簡単に書かれていますが、抱える組織の規模の大小こそあれ、「リーダー」と呼ばれるタイプの人はこうしたコンピテンシーを発揮している人が多いのではないでしょうか。

 

■人事の5割強、リーダーシップ開発の鍵は「就職氷河期世代」と回答(アルー株式会社調査「“ゆとり”“氷河期”の世代傾向から見る人材育成のこれから」発表)

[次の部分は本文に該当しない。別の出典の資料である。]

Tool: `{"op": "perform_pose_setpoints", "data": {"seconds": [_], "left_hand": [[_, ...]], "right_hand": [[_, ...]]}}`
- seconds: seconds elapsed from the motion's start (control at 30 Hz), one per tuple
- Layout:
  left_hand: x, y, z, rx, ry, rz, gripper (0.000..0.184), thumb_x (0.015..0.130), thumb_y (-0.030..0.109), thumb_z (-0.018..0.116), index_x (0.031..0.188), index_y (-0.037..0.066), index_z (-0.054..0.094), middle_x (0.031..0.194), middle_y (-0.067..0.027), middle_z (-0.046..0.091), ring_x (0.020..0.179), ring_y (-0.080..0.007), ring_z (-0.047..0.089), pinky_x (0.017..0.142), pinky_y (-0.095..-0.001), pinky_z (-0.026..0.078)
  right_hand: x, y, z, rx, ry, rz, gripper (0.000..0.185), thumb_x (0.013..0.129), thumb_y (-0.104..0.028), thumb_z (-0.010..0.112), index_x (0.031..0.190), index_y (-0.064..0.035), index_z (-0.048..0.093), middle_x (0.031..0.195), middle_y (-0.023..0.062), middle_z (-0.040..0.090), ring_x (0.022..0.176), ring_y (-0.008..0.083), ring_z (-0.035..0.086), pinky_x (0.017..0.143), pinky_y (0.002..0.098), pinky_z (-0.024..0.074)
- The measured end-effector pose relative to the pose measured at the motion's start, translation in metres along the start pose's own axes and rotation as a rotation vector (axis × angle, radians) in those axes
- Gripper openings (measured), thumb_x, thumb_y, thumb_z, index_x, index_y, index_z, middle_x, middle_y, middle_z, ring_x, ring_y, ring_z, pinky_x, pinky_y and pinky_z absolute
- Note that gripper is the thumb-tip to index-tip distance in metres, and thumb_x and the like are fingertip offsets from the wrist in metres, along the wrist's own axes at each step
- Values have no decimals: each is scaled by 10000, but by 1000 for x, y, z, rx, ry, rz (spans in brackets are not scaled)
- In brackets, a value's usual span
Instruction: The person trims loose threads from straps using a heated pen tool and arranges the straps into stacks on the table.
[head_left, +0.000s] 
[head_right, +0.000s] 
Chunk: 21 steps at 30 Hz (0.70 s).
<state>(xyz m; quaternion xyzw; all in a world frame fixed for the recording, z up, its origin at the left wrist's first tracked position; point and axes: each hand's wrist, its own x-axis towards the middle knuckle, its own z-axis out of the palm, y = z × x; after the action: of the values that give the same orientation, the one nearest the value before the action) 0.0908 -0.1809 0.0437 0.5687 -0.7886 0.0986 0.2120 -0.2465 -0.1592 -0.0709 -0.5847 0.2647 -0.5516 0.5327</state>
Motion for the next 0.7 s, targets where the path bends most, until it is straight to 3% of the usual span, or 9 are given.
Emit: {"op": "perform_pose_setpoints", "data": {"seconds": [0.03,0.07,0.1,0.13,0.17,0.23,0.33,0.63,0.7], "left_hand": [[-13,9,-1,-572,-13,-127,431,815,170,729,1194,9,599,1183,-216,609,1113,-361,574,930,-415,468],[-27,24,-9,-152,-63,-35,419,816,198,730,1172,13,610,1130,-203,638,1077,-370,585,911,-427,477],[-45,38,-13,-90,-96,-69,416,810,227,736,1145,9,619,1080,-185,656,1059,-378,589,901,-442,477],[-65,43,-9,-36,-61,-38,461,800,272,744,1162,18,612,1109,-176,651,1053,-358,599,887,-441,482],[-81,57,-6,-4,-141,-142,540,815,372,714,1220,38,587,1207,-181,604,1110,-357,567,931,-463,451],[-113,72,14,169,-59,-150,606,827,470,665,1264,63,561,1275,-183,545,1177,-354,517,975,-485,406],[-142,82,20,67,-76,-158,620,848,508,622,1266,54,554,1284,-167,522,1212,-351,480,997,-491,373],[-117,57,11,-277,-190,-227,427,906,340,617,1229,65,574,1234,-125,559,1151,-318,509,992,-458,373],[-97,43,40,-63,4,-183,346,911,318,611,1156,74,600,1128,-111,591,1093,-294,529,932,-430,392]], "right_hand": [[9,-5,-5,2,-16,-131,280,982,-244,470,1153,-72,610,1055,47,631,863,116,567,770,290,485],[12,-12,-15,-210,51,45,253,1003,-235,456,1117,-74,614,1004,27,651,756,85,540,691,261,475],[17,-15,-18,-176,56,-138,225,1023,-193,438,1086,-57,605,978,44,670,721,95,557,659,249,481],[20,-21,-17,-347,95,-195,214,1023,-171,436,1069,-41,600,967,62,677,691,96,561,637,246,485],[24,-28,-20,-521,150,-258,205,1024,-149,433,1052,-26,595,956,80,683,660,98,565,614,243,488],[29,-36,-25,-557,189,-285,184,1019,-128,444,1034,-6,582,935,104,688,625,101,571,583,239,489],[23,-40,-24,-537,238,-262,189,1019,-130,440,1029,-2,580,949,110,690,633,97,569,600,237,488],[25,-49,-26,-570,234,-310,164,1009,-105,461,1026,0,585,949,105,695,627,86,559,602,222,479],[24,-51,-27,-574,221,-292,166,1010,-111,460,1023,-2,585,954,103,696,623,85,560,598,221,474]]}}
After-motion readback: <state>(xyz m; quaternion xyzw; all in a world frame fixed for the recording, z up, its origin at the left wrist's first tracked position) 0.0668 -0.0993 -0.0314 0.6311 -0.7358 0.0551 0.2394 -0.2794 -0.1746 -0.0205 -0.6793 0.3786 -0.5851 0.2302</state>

http://release.vfactory.jp/release/38401.html

 

そのような気持ちのまま、ネット上のリリースに目を通していたら、上記のようなものも発見しました。今のような時期は、どこの会社でも「人財教育」に力を入れているのだなと強く納得しました。

 

当社でも先週だけで外部講師を3組もお招きし、社内スタッフ向けに研修を行って頂きましたし、それ以外にも、先述の「フリーセル大学」や「部課長塾」といった社内教育制度によって専門能力について学び合う、気付き合う場を作っています。多くの人はきっと、強い使命感や不足感を感じないと、自分事のように頑張れる人は少ないのだと個人的には思います。であれば、そうした機会を多く作り、気付きの機会を意図的に増やすことで、成長スピードや角度が上がるのではないかと感じています。当社にはこのように、OJT(On the Job Training)やOffJT(Off the Job Training)の仕組みがあります。この「フリーセル大学」や「部課長塾」のカリキュラムは、各実行責任者が社内のグループウェアに入れてスケジュールやテキストを共有するのですが、IT勉強会カレンダーのように全員が一覧を参照でき、必要に応じて参加することができます。しかし、こういった制度も最初から当社にあったものではありません。創業期などは正直後回しにされていた制度だったかと思います。優先順位の面でようやく実行できるようなフェーズになり、本当に必要を求められるようになった今だからこそ出来ていることを感謝しなければならないと考えています。

 

先に例で挙げたように、属している集団が目的や方向性を見失い、一人ひとりの心に迷いが生じてあらぬ方向に歩み出してしまうことがあるとすれば、その集団に真のリーダーが不在なのかもしれません。逆に「その集団と共に絶対に目的地に到着する!」という強い信念を抱き続けることで正しい方向に導くことができるのであれば、先に気付きを得た人から順に強いリーダーシップを持って後進のスタッフやお客様を牽引していかなくてはならないと感じました。

 

来月は当社は第二四半期に突入し社員総会なども控えていますが、その場は全社員が一堂に集まり、改めて当社や自部署の目的地を再度共有し、同じ温度感で認識し合う場でもあります。一人だけでは辿りつけないような場所でも、皆で協力することで行けることがあります。是非次月はそういった感覚を感じていたいと思います。